§ Action item: Search each line below for "before", then return the lines where it appears.

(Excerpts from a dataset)
'''

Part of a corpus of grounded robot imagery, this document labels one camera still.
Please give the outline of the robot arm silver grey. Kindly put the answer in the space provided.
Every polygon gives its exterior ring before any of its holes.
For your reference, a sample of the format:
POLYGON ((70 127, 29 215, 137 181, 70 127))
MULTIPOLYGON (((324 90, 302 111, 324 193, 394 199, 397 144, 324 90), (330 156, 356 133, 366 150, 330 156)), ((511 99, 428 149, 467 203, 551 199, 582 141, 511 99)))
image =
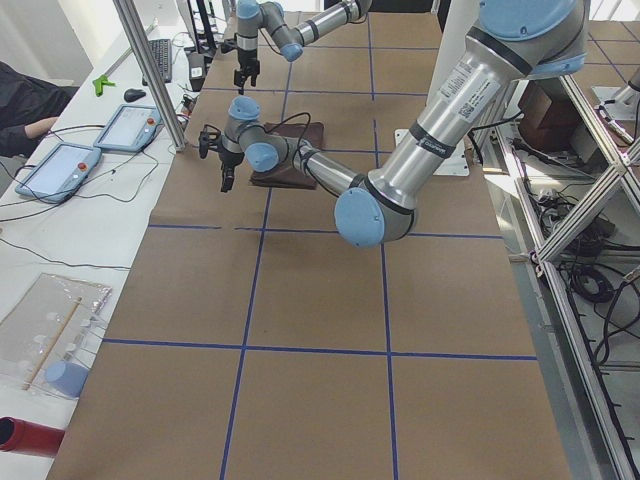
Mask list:
POLYGON ((243 95, 247 81, 256 86, 260 74, 258 59, 258 35, 264 30, 278 53, 289 63, 296 61, 307 45, 310 45, 337 28, 358 22, 366 17, 371 1, 339 1, 309 20, 295 27, 287 24, 284 10, 277 2, 258 3, 238 1, 236 9, 237 30, 234 36, 239 67, 234 71, 234 85, 243 95))
POLYGON ((260 106, 235 97, 215 142, 224 190, 237 165, 257 172, 288 165, 337 199, 339 234, 368 248, 406 236, 417 196, 455 151, 496 95, 520 79, 545 79, 580 70, 586 57, 586 1, 483 1, 465 37, 465 50, 386 163, 366 174, 330 159, 302 139, 272 135, 260 123, 260 106))

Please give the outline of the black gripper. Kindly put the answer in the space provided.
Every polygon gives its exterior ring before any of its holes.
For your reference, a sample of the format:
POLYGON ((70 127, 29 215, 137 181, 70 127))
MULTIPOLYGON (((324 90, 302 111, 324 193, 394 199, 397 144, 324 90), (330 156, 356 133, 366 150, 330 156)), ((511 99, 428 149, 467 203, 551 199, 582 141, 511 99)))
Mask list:
POLYGON ((242 164, 244 160, 244 153, 233 152, 226 147, 220 147, 218 149, 218 155, 221 164, 221 188, 222 193, 230 192, 233 189, 235 181, 235 168, 242 164))
POLYGON ((237 52, 240 70, 234 71, 233 81, 238 90, 238 94, 243 95, 245 92, 245 83, 247 81, 245 74, 259 74, 260 61, 258 59, 257 49, 238 49, 237 52))

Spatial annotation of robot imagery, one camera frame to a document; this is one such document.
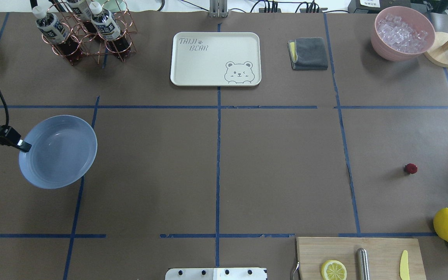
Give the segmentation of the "blue plate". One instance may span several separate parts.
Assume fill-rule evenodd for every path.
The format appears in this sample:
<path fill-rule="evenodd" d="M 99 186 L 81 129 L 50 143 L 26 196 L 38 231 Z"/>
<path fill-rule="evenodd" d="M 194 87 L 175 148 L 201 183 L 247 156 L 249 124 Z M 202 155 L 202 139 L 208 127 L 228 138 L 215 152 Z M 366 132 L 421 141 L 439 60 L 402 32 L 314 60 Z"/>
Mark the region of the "blue plate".
<path fill-rule="evenodd" d="M 74 115 L 57 115 L 34 126 L 20 151 L 23 177 L 33 186 L 58 189 L 83 177 L 94 163 L 98 141 L 92 126 Z"/>

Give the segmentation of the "red strawberry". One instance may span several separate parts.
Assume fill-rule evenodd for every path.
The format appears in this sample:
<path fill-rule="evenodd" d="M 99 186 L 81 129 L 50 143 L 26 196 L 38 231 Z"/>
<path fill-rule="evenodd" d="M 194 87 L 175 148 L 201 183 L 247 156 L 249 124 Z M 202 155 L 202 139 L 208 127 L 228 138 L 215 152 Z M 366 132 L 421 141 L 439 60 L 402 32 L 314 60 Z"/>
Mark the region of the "red strawberry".
<path fill-rule="evenodd" d="M 408 163 L 404 166 L 404 172 L 407 174 L 416 174 L 418 172 L 418 166 L 414 163 Z"/>

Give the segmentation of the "white mounting plate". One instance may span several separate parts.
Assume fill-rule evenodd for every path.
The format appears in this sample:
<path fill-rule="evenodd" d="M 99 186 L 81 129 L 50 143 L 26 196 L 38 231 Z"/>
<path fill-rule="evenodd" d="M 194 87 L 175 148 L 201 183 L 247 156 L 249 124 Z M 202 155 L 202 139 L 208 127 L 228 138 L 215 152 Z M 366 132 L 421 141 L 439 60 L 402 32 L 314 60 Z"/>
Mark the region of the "white mounting plate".
<path fill-rule="evenodd" d="M 166 280 L 267 280 L 267 269 L 237 268 L 174 268 L 165 274 Z"/>

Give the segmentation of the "dark drink bottle left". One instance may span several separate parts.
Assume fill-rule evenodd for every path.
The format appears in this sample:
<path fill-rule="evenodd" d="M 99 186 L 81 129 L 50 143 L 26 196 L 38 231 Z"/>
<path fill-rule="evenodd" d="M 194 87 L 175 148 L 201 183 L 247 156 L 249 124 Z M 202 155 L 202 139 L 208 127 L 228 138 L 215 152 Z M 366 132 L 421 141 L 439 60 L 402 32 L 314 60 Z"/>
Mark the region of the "dark drink bottle left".
<path fill-rule="evenodd" d="M 70 37 L 68 27 L 64 26 L 57 16 L 39 5 L 32 8 L 36 18 L 36 26 L 43 37 L 56 52 L 65 57 L 71 64 L 79 62 L 82 57 L 77 41 Z"/>

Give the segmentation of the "dark drink bottle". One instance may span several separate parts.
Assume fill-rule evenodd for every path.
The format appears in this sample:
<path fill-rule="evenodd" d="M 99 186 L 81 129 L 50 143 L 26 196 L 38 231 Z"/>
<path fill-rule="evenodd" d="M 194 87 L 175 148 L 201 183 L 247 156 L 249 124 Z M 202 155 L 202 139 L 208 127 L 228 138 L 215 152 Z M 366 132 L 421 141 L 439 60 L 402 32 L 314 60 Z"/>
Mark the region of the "dark drink bottle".
<path fill-rule="evenodd" d="M 56 52 L 65 57 L 71 64 L 79 62 L 82 57 L 77 41 L 70 37 L 68 27 L 64 26 L 57 16 L 39 5 L 32 8 L 36 18 L 36 26 L 43 37 Z"/>
<path fill-rule="evenodd" d="M 96 27 L 91 22 L 92 11 L 89 8 L 87 0 L 66 0 L 66 2 L 76 18 L 78 18 L 84 25 L 87 32 L 97 34 Z"/>
<path fill-rule="evenodd" d="M 91 1 L 89 9 L 92 13 L 91 22 L 105 40 L 107 49 L 116 58 L 124 60 L 131 53 L 131 45 L 126 39 L 126 34 L 120 29 L 112 12 L 96 1 Z"/>

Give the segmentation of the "dark drink bottle right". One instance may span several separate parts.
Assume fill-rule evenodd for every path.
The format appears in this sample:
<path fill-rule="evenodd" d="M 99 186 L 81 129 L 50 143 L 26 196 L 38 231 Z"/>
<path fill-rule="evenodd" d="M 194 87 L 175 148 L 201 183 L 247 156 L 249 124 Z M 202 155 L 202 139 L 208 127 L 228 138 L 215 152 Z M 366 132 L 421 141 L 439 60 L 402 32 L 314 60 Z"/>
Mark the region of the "dark drink bottle right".
<path fill-rule="evenodd" d="M 120 29 L 112 12 L 96 1 L 91 1 L 89 9 L 92 13 L 91 22 L 105 40 L 107 49 L 116 58 L 124 60 L 131 53 L 131 45 L 126 39 L 126 34 Z"/>

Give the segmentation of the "dark drink bottle back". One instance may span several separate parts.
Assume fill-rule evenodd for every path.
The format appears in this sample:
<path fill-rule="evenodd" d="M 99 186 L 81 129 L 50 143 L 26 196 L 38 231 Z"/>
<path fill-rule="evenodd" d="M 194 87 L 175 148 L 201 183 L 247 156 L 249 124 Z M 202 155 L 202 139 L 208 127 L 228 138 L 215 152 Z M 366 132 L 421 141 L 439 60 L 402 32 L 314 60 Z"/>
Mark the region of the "dark drink bottle back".
<path fill-rule="evenodd" d="M 91 22 L 92 11 L 89 8 L 87 0 L 66 0 L 66 2 L 76 18 L 78 18 L 84 25 L 87 32 L 97 34 L 96 27 Z"/>

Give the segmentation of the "blue tape horizontal upper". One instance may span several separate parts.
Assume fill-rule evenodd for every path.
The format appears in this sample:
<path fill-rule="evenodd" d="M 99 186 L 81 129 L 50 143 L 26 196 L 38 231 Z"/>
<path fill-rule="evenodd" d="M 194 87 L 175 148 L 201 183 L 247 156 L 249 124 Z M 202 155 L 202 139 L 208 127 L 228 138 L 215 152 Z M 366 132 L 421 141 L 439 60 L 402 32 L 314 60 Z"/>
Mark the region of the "blue tape horizontal upper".
<path fill-rule="evenodd" d="M 10 109 L 318 109 L 318 106 L 121 106 L 121 105 L 12 105 Z M 448 106 L 334 106 L 334 109 L 437 109 Z"/>

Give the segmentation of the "cream bear tray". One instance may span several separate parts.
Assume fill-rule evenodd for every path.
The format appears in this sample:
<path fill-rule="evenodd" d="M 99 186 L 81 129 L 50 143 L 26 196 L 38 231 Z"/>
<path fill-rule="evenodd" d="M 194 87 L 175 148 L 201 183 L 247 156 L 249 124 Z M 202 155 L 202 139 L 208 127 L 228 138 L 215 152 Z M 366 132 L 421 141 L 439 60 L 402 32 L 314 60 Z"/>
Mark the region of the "cream bear tray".
<path fill-rule="evenodd" d="M 170 80 L 176 86 L 256 86 L 262 80 L 260 39 L 252 32 L 179 32 Z"/>

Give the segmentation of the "blue tape vertical right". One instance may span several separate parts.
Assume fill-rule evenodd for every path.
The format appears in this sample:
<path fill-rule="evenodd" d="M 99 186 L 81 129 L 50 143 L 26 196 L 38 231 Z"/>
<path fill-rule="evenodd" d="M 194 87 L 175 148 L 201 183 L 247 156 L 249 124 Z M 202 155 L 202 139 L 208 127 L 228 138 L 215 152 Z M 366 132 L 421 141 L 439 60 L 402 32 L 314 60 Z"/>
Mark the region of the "blue tape vertical right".
<path fill-rule="evenodd" d="M 338 122 L 339 122 L 339 127 L 341 130 L 343 152 L 344 152 L 344 156 L 345 156 L 347 175 L 349 178 L 350 197 L 351 197 L 351 201 L 352 201 L 352 211 L 353 211 L 354 225 L 355 225 L 355 233 L 352 233 L 352 234 L 345 233 L 345 234 L 342 234 L 342 236 L 343 237 L 361 237 L 359 212 L 357 209 L 356 194 L 355 194 L 354 181 L 353 181 L 353 176 L 352 176 L 352 168 L 351 168 L 351 164 L 350 164 L 350 154 L 347 149 L 347 139 L 346 139 L 346 134 L 345 134 L 344 122 L 343 122 L 343 110 L 341 108 L 341 101 L 340 101 L 338 85 L 337 85 L 337 81 L 336 81 L 336 69 L 335 69 L 335 65 L 334 65 L 333 50 L 331 47 L 331 38 L 330 38 L 330 34 L 329 34 L 329 25 L 328 25 L 328 19 L 327 19 L 326 14 L 323 14 L 323 19 L 324 19 L 324 24 L 325 24 L 325 35 L 326 35 L 326 39 L 327 39 L 329 63 L 330 63 L 330 68 L 331 68 L 331 78 L 332 78 L 332 82 L 334 85 L 335 99 L 336 99 L 336 106 L 334 107 L 334 109 L 337 110 Z"/>

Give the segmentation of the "lemon half slice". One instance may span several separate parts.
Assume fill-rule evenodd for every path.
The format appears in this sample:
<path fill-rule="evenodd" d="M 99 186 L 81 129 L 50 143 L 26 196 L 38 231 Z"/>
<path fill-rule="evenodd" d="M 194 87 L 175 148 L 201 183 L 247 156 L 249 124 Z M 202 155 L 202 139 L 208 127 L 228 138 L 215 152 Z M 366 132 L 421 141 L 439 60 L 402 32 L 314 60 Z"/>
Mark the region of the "lemon half slice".
<path fill-rule="evenodd" d="M 329 259 L 322 264 L 320 275 L 323 280 L 346 280 L 347 269 L 340 261 Z"/>

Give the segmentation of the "silver metal scoop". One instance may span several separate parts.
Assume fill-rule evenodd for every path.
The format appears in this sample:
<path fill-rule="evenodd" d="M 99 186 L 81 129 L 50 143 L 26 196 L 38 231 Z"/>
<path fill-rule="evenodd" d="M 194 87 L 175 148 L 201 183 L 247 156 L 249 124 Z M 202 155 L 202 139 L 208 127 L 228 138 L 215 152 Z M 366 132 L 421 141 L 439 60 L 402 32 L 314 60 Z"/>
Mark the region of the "silver metal scoop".
<path fill-rule="evenodd" d="M 360 280 L 370 280 L 369 259 L 368 252 L 364 248 L 358 248 L 357 262 L 359 264 L 359 277 Z"/>

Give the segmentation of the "wooden cutting board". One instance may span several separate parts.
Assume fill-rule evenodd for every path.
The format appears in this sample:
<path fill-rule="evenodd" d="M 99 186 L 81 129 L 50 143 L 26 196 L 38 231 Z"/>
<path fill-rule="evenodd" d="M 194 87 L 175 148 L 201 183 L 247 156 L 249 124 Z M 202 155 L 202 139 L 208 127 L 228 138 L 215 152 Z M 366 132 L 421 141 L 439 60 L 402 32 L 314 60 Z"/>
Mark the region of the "wooden cutting board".
<path fill-rule="evenodd" d="M 404 250 L 408 252 L 409 278 L 427 278 L 415 238 L 297 237 L 296 245 L 302 280 L 321 280 L 322 264 L 330 259 L 344 264 L 348 280 L 359 280 L 359 248 L 368 253 L 371 280 L 399 280 Z"/>

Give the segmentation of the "pink bowl of ice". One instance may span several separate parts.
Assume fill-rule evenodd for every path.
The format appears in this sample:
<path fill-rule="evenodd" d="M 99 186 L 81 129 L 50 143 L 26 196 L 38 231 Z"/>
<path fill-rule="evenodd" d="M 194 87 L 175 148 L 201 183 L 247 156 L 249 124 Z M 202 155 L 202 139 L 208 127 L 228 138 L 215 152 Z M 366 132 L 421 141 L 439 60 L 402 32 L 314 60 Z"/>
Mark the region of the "pink bowl of ice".
<path fill-rule="evenodd" d="M 435 37 L 432 23 L 421 12 L 393 6 L 381 10 L 376 16 L 371 44 L 382 58 L 406 61 L 428 51 Z"/>

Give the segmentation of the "metal post bracket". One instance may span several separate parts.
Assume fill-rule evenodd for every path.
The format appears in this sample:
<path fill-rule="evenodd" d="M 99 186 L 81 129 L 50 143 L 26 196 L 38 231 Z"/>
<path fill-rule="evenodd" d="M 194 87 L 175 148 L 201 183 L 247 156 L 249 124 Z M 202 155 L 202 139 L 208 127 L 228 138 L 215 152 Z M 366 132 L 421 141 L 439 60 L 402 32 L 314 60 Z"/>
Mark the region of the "metal post bracket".
<path fill-rule="evenodd" d="M 227 0 L 210 0 L 209 1 L 209 17 L 210 18 L 227 18 L 229 15 Z"/>

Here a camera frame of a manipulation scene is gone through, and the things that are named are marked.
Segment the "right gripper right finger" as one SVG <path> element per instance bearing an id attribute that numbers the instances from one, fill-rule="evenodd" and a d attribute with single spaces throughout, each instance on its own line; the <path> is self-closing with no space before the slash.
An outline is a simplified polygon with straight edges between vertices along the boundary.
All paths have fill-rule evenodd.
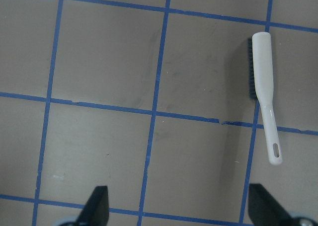
<path id="1" fill-rule="evenodd" d="M 248 216 L 255 226 L 316 226 L 317 221 L 293 216 L 260 183 L 248 188 Z"/>

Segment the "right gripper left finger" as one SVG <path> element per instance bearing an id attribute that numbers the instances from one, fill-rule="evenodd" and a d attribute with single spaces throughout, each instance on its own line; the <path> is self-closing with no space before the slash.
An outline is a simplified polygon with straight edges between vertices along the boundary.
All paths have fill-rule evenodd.
<path id="1" fill-rule="evenodd" d="M 76 226 L 106 226 L 109 221 L 108 187 L 96 186 L 75 221 Z"/>

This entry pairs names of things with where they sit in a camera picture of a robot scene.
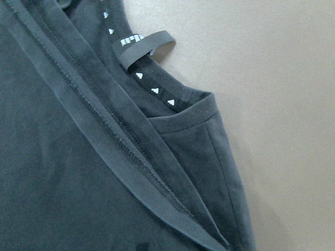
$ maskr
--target white triangle print
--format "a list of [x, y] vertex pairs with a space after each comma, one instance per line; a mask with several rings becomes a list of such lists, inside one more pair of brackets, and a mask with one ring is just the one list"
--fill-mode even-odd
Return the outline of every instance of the white triangle print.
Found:
[[139, 79], [142, 79], [142, 77], [143, 77], [143, 73], [137, 72], [136, 75], [138, 76]]
[[168, 100], [167, 101], [170, 105], [174, 106], [174, 99]]
[[158, 88], [152, 88], [151, 90], [152, 90], [154, 93], [157, 93], [157, 94], [158, 94], [158, 91], [159, 91]]

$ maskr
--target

'''

§ Exercise response:
Every polygon gives its exterior ring before any of its holes.
Every polygon gives its exterior ring before any of its holes.
Segment the "right gripper right finger" as one SVG <path> element per instance bearing an id attribute that numbers the instances from one, fill-rule="evenodd" and a d attribute with single spaces throughout, each instance on its own line; the <path> is self-closing with no space before the slash.
Segment the "right gripper left finger" as one SVG <path> element per instance bearing an id attribute that numbers the instances from one, fill-rule="evenodd" and a d attribute with single spaces throughout, each instance on its own line; the <path> is self-closing with no space before the slash.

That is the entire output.